Perhaps, I think, with judicial use of sober reflection and mental compartmentalising.

If there is ever a time to give thanks it is the moment you are aware of just how good and how precious your current moment is. For wolves will steal it at any opportunity – even in apparently safe places. In the foothills of the Alps, or the island woods of Norway, or an expensive London flat.

We have been celebrating an anniversary. Ours. Twenty frankly gobsmackingly gone-fast years since our wedding day, on an August Saturday in 1991 in Sussex. Everything I do by Bryan Adams seemed to last as long that summer. And many of the friendships already so well underway then and showing support on the day, are still amazingly on-going today and supportive today.

I suppose a marriage is like any other business; you have to create the very best content you can for it. And guard it jealously. We reinforce the brand idea of our marriage all the time in countless goofy ways. Brands are, after all, built on behaviours. But we’ve mainly been very lucky. And the best thing I know to do in the face of another day of good luck is to be grateful. And to try to show it.

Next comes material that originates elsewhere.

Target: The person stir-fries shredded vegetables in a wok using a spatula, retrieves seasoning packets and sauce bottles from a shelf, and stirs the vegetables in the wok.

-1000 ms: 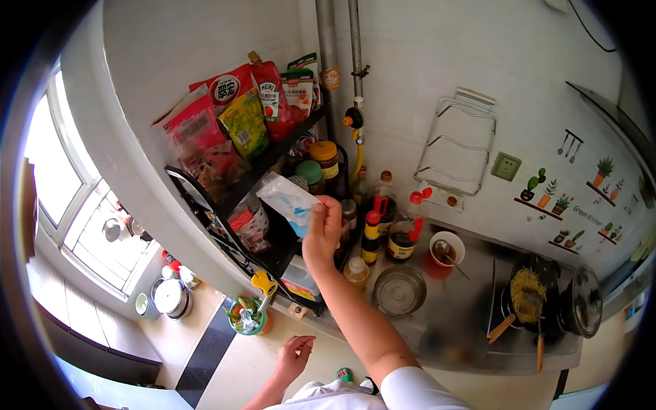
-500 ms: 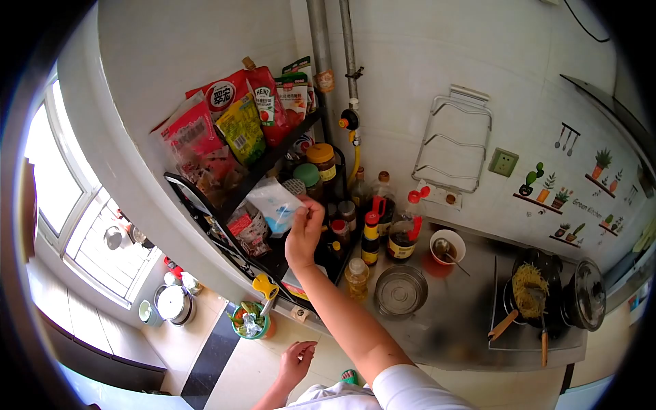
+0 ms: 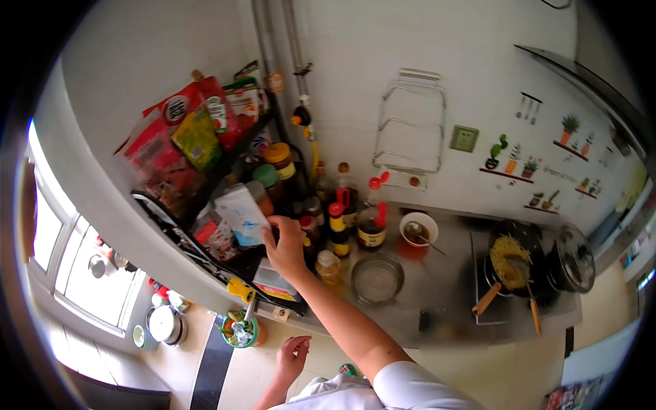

After twenty years of successfully convincing a frankly remarkable woman to keep living with me and being incredible nice to me, here at the little dawn of a new chapter of new opportunities for us both, I have felt okay about stealing a few moments together – to toast our current and past happinesses, to remember but keep at a sensible distance our sadnesses, and to feel, for at least a short while, something to be cherished indeed.

Content.

x

2 thoughts on “Du vingt.

  1. Huge amounts of congratulations on your wedding anniversary. Superb.

    Regarding taking off into the wild blue yonder when there seems to be inordinate amounts of STUFF to do – this is a great response to overload. Give your brain and your heart some time to think and feel. Help yourself focus on what is important and what can be left to slide. Step back, get some perspective.

    I think I need to do something similar before I drown in a soup of my own cliches.